May 09, 2011 15:43 ET

C&C Energia Ltd. Announces Closing of Acquisition, Conversion of Subscription Receipts and Exercise of Underwriters' Over-Allotment Option

CALGARY, ALBERTA--(Marketwire - May 9, 2011) -

NOT FOR DISTRIBUTION TO U.S. NEWSWIRE SERVICES OR FOR DISSEMINATION IN THE UNITED STATES

C&C Energia Ltd. (TSX:CZE) ("C&C" or the "Corporation") is pleased to announce that the Corporation's indirect wholly owned subsidiary, Grupo C&C Energia (Barbados) Ltd. ("Grupo C&C") has successfully closed the previously announced acquisition of certain oil and gas properties in Colombia (the "Acquisition"). The oil and gas properties, located in the oil rich Central Llanos Basin, are comprised of a 70% operated interest in the Cachicamo Block comprised of 87,646 acres (61,532 net acres) and a 50% non-operated interest in the Pajaro Pinto Block comprised of 60,080 acres (30,040 net acres) (the "Acquired Assets").

C&C financed the Acquisition through an underwritten public offering (the "Offering") of 8,300,000 subscription receipts ("Subscription Receipts") by a syndicate of underwriters led by FirstEnergy Capital Corp. and including Canaccord Genuity Corp., Cormark Securities Inc., TD Securities Inc. and CIBC World Markets Inc. (the "Underwriters").

Pursuant to the Offering, C&C issued 8,300,000 Subscription Receipts at Cdn$12.10 per Subscription Receipt for gross proceeds of Cdn$100,430,000. With the closing of the Acquisition, trading in the Subscription Receipts will be halted and will remain halted until the close of business today, May 9, 2011, at which time the Subscription Receipts will be de-listed. In accordance with their terms, each Subscription Receipt was deemed to have been exchanged for one common share of the Corporation.
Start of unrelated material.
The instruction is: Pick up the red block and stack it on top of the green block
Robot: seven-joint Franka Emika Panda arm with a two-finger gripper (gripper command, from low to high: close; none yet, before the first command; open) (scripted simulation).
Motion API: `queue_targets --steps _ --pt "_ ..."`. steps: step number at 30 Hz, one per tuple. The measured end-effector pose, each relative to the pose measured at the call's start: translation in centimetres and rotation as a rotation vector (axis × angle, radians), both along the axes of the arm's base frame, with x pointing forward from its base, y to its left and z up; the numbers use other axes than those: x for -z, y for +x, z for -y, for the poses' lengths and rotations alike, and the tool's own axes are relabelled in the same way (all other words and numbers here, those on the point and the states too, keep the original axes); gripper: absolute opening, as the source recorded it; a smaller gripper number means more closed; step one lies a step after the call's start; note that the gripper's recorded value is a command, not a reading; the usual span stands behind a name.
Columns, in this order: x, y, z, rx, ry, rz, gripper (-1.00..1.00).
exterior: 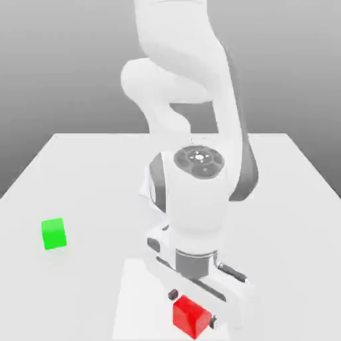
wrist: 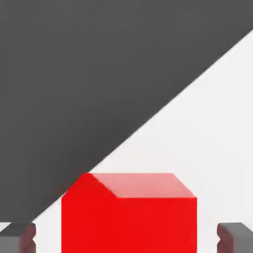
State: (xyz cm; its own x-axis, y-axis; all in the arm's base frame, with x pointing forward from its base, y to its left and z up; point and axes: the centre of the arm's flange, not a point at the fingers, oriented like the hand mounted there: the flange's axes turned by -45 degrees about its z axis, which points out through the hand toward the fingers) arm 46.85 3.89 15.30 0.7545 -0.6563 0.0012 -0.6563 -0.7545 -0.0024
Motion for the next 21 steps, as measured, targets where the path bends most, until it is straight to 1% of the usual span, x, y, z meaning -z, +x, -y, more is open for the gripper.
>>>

C&C also announces that the Underwriters have provided notice to the Corporation of the exercise in full of the over-allotment option to purchase an additional 1,245,000 common shares of the Corporation at a price of Cdn$12.10 per common share (the "Over-Allotment Option"). The Corporation's net proceeds from the exercise of the Over-Allotment Option will be used to fund a portion of the Corporation's 2011 exploration and development program, including with respect to the Acquired Assets. The closing of the Over-Allotment Option exercise is expected to occur on or about May 12, 2011.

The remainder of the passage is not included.